Case ID: ad_276/html/0980-01.html
Source: Caselaw Access Project
Author: {"author": "", "license": "Public Domain", "url": "https://static.case.law/"}
Date Created: 2024-08-24T03:29:51.129683

Johanna Carbin, Respondent, v. City of New York, Appellant.
   Carswell, Acting P. J., Wenzel and MacCrate, JJ., concur; Adel and Sneed, JJ., dissent and vote to reverse the judgment and to dismiss the complaint, with the following memorandum: No actionable negligence on the part of defendant was proved. The cases of Wilson v.
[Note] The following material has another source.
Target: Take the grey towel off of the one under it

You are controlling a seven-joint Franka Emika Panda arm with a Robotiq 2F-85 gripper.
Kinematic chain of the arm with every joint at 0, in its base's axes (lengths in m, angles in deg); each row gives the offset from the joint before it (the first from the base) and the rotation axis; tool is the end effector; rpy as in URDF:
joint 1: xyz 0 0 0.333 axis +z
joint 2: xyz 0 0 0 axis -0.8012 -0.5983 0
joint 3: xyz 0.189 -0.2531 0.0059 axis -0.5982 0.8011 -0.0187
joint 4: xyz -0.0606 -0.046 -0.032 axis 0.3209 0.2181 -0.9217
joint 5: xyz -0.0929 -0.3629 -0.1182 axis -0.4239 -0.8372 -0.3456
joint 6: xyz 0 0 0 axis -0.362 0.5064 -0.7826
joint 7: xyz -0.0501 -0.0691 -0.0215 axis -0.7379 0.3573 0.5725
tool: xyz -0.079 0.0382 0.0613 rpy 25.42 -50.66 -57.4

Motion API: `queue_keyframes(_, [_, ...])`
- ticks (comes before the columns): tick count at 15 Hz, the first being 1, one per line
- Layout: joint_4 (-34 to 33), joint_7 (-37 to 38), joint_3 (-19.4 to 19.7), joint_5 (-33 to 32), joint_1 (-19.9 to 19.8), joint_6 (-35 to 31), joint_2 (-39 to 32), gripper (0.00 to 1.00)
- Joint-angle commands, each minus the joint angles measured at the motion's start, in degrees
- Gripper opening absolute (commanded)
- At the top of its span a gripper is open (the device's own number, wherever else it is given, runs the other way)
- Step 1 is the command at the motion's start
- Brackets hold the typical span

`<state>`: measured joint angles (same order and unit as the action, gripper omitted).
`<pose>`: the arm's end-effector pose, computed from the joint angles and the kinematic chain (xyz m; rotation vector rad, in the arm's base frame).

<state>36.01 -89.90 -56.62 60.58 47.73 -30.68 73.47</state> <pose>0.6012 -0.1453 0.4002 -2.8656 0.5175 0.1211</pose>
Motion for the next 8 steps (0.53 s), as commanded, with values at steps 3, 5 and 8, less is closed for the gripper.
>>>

Jaybro Realty & Development Co. (289 N. Y. 410) and Loughran v. City of New York (298 N. Y. 320) presented instances of holes in sidewalk or footpath pavement resulting from failure to properly maintain such sidewalk or path. The Court of Appeals consistently has held that a slight difference in elevation of adjoining slabs or flagstones of a sidewalk does not of itself present actionable negligence on the part of the municipality. (Lynch v. City of Beacon, 295 N. Y. 872; Dowd v. City of Buffalo, 290 N. Y. 895.) In this climate, where walks are subject to heaving by frost, that rule is entirely reasonable, and should here be applied in the absence of any proof of negligence upon the part of the municipality.